_Work to complete:_ Give back an exact repetition of the material below, from its first line through the line that contains "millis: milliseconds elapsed", both included, minus the pictures.
————
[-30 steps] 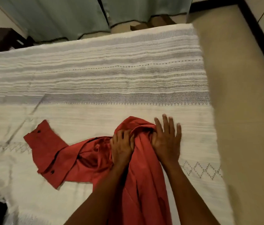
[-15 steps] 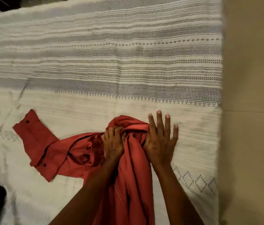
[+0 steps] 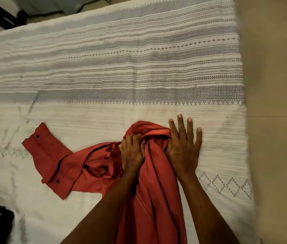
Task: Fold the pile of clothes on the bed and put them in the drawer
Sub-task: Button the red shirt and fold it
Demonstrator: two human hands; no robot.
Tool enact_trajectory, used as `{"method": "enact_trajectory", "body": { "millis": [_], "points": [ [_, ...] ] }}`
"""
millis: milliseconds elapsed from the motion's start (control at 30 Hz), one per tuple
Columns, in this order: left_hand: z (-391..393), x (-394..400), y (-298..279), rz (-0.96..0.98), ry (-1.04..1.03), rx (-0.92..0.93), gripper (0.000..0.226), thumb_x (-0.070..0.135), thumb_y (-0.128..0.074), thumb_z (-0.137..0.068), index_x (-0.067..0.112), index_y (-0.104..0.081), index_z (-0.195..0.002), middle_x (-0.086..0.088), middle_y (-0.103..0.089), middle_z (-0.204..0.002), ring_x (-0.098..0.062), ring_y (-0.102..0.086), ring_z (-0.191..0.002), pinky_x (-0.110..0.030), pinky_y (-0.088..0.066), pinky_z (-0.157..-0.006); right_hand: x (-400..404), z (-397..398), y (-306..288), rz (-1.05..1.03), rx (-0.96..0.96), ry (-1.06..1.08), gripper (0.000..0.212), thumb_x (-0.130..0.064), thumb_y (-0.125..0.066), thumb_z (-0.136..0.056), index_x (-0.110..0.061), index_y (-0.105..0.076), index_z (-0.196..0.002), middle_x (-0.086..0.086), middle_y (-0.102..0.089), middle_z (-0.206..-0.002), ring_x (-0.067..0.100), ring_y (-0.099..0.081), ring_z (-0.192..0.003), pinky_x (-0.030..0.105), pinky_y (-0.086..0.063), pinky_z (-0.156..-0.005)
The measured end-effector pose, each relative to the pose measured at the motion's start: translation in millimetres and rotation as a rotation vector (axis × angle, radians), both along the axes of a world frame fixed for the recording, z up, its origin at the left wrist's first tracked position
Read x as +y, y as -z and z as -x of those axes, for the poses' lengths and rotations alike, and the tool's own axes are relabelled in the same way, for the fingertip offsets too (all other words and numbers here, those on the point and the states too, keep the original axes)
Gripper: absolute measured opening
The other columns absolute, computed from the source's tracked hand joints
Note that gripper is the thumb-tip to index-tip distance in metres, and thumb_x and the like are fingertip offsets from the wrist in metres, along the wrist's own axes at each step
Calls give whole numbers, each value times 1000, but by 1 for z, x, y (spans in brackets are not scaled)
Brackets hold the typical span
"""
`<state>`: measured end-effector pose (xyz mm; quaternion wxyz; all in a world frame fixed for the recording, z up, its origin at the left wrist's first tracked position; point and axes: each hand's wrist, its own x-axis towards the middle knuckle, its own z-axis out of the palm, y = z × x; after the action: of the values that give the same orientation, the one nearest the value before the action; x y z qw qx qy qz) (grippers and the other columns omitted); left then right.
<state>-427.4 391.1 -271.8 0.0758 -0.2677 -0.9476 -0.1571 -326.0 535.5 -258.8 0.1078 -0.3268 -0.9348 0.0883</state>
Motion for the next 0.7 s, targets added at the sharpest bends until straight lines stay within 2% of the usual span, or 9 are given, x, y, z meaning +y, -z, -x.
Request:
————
_Task solution:_
[-30 steps] 
[-15 steps] 
[+0 steps] 
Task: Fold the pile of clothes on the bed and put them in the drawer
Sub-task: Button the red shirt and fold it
Demonstrator: two human hands; no robot.
Tool enact_trajectory, used as `{"method": "enact_trajectory", "body": { "millis": [_], "points": [ [_, ...] ] }}`
"""
millis: milliseconds elapsed from the motion's start (control at 30 Hz), one per tuple

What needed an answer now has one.